- North American cover art
- Developer(s): Distinctive Software
- Publisher(s): Mindscape Electronic Arts
- Designer(s): Jay MacDonald Chris Taylor Rick Friesen
- Artist(s): Gerard DeSouza David Adams
- Composer(s): Michael J. Sokyrka Krisjan Hatlelid Brian Plank
- Platform(s): Amiga, MS-DOS, Macintosh, FM Towns Marty
- Release: June 15, 1991
- Genre(s): Sports
- Mode(s): Single-player

= 4D Sports Boxing =

1991 video game

4D Sports Boxing is a 3D boxing video game, with motion capture animation, developed by Distinctive Software and released in 1991 for MS-DOS, Amiga, and Macintosh. It is part of the 4D Sports series along with 4D Sports Driving and 4D Sports Tennis. An updated version was published by Electronic Arts in 1992, including an FM Towns Marty port.

==Gameplay==

A match in progress

The game features stylized boxers in polygon-based graphics, composed of triangles, some with names suggestive of non-fictional people. All opponent boxers have different fighting styles: some prefer to attack, some to counter-attack. Some (like Smokin' Joe Blow) have great punching power, some have amazing speed; The Champ has nearly perfect attributes. The game is regarded as one of earliest, and possibly first, 3D head-to-head fighting games. The player can choose which attributes of the playable boxer's attributes to improve: speed, power or stamina. While fighting, different tactics and strategies can be used, like all-out attacks, counter-attacks, dodging, etc. Sometimes fights end in a unanimous decision, even 15 round fights. Draws and disqualifications are also possibilities.

==Development==
The game was published by Mindscape in June 1991 for IBM PC compatibles, Macintosh, Amiga, and FM Towns Marty. The Macintosh version has slightly better graphics with a smaller screen size.
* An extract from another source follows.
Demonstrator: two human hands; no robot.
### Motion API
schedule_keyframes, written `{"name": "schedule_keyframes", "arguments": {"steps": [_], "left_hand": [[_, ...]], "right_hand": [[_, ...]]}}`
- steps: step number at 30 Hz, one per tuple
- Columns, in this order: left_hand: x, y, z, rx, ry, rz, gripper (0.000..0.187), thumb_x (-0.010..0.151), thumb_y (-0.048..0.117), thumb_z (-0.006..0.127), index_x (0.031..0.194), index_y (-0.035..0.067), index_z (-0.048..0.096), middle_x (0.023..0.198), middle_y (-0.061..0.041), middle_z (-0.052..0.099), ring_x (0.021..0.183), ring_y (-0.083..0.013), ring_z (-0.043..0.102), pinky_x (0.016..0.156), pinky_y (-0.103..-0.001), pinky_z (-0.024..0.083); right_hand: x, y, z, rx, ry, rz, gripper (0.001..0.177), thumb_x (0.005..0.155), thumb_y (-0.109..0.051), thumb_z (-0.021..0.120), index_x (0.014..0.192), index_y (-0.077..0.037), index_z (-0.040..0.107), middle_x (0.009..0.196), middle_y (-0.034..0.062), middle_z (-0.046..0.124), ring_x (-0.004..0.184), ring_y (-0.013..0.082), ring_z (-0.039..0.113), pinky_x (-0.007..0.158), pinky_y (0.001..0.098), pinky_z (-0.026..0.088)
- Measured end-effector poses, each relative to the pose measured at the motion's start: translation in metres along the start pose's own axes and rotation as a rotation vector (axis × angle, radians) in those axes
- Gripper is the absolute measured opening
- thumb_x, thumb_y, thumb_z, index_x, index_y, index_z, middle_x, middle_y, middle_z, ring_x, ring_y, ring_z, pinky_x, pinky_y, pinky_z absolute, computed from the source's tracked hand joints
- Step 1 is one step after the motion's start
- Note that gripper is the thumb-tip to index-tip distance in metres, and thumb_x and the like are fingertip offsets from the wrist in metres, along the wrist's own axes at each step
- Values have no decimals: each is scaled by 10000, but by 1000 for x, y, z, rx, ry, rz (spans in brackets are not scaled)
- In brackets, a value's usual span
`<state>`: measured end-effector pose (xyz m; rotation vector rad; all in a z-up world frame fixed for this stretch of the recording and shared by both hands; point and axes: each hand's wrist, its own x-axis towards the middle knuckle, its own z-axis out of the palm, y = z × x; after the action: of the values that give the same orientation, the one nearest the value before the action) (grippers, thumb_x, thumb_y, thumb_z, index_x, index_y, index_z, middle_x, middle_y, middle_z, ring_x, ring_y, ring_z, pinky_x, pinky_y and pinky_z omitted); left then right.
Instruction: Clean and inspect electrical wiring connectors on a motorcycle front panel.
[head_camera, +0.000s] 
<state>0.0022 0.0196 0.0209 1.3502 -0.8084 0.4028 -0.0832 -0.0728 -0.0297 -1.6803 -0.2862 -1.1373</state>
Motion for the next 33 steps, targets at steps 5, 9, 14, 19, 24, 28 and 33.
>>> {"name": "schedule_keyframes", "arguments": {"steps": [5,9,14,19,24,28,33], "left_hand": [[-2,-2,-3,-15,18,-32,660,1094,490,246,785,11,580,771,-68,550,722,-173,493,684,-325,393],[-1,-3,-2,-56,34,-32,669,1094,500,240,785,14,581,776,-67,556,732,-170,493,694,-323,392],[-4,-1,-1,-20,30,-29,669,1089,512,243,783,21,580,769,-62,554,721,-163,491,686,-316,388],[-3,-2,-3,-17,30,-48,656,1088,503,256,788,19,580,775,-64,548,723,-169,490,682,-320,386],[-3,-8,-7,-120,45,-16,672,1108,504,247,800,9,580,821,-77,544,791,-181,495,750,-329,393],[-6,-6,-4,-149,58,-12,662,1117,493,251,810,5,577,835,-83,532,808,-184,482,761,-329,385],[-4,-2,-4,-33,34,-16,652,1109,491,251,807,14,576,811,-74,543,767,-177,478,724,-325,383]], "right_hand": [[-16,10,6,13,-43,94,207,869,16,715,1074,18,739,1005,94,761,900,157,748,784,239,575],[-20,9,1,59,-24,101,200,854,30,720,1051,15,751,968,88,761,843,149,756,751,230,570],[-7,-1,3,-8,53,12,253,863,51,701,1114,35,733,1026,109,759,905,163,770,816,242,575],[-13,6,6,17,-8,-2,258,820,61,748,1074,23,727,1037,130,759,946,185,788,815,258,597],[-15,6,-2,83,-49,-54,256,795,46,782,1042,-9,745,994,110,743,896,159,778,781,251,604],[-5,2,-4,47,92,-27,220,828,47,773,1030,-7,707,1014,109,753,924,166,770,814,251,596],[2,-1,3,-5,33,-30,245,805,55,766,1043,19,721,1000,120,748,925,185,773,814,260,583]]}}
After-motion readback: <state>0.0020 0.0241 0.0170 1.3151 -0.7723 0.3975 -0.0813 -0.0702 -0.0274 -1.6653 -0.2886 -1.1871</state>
An improved version was published in February 1992 by Electronic Arts. It has different music, introductions, and adds pupils to the boxers' eyes. The FM Towns Marty version is based on this version, but with higher quality sound.

==Reception==
Computer Gaming World wrote that the polygon graphics were strange-looking but very accurately modeled boxers' bodies and punches. The magazine concluded that "4D Boxing is an excellent and thoroughly enjoyable game with an effective representation of boxing skills ... a welcome and often-played addition to any sports game library". That year the magazine named it one of the year's best sports games.

In 1994, PC Gamer US named 4D Boxing the 47th best computer game ever.